After finding the line with "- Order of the" in the data below, set down exactly each line through the one with "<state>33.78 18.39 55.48", inclusive, and stop there.
================
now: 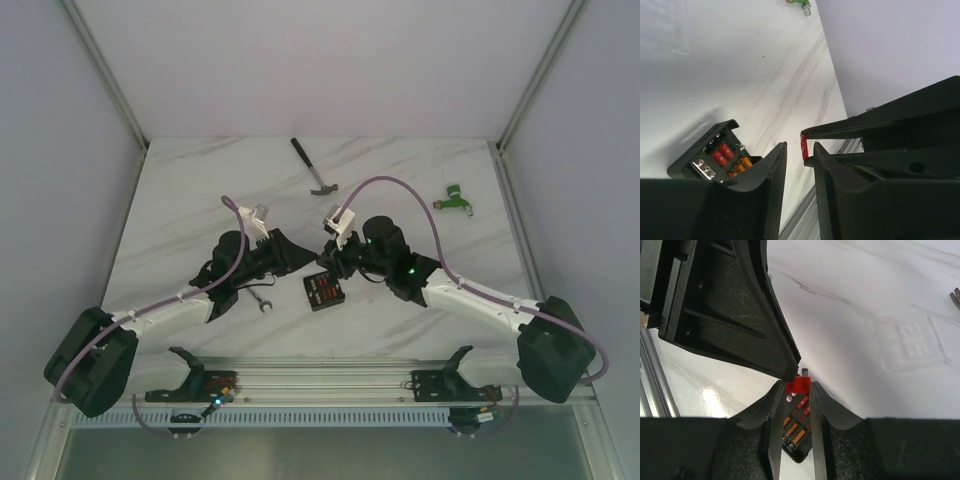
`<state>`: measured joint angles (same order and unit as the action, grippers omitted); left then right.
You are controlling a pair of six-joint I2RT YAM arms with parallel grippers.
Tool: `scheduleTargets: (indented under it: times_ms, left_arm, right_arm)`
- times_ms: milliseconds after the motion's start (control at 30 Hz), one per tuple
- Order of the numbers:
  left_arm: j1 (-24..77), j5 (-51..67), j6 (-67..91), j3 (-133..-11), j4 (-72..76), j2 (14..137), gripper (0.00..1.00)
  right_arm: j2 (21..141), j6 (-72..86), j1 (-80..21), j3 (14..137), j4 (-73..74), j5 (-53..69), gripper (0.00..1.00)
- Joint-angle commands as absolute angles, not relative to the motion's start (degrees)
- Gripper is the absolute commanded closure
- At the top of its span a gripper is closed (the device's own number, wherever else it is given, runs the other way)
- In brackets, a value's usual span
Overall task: Snap on the fuse box
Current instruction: Pick up the fuse from the center of the board.
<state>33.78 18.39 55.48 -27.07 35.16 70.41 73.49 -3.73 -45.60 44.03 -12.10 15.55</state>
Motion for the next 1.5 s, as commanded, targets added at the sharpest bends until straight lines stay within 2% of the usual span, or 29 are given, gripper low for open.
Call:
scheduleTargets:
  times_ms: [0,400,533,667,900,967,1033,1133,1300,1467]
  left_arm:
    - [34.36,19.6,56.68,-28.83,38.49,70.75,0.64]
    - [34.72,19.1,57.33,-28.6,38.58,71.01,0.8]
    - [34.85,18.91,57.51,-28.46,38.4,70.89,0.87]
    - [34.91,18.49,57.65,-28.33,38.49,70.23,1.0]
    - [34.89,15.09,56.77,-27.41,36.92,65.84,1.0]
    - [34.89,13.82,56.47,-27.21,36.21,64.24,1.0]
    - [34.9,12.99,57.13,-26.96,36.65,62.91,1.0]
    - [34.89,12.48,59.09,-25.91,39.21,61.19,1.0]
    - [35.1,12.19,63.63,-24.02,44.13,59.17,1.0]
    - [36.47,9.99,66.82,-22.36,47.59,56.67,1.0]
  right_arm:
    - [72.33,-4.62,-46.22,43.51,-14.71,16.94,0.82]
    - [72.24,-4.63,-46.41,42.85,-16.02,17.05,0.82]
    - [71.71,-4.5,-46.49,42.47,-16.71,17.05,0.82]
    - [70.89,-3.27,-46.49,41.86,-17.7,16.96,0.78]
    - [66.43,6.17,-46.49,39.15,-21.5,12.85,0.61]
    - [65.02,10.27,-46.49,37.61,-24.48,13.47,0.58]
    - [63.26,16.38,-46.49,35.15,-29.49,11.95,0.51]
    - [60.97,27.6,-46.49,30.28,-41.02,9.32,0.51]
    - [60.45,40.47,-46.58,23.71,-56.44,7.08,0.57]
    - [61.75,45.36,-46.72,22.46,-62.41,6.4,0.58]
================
• _THE COMPLETED TASK_:
- Order of the numbers:
  left_arm: j1 (-24..77), j5 (-51..67), j6 (-67..91), j3 (-133..-11), j4 (-72..76), j2 (14..137), gripper (0.00..1.00)
  right_arm: j2 (21..141), j6 (-72..86), j1 (-80..21), j3 (14..137), j4 (-73..74), j5 (-53..69), gripper (0.00..1.00)
- Joint-angle commands as absolute angles, not relative to the motion's start (degrees)
- Gripper is the absolute commanded closure
- At the top of its span a gripper is closed (the device's own number, wherever else it is given, runs the other way)
- In brackets, a value's usual span
Overall task: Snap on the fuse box
Current instruction: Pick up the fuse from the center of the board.
<state>33.78 18.39 55.48 -27.07 35.16 70.41 73.49 -3.73 -45.60 44.03 -12.10 15.55</state>

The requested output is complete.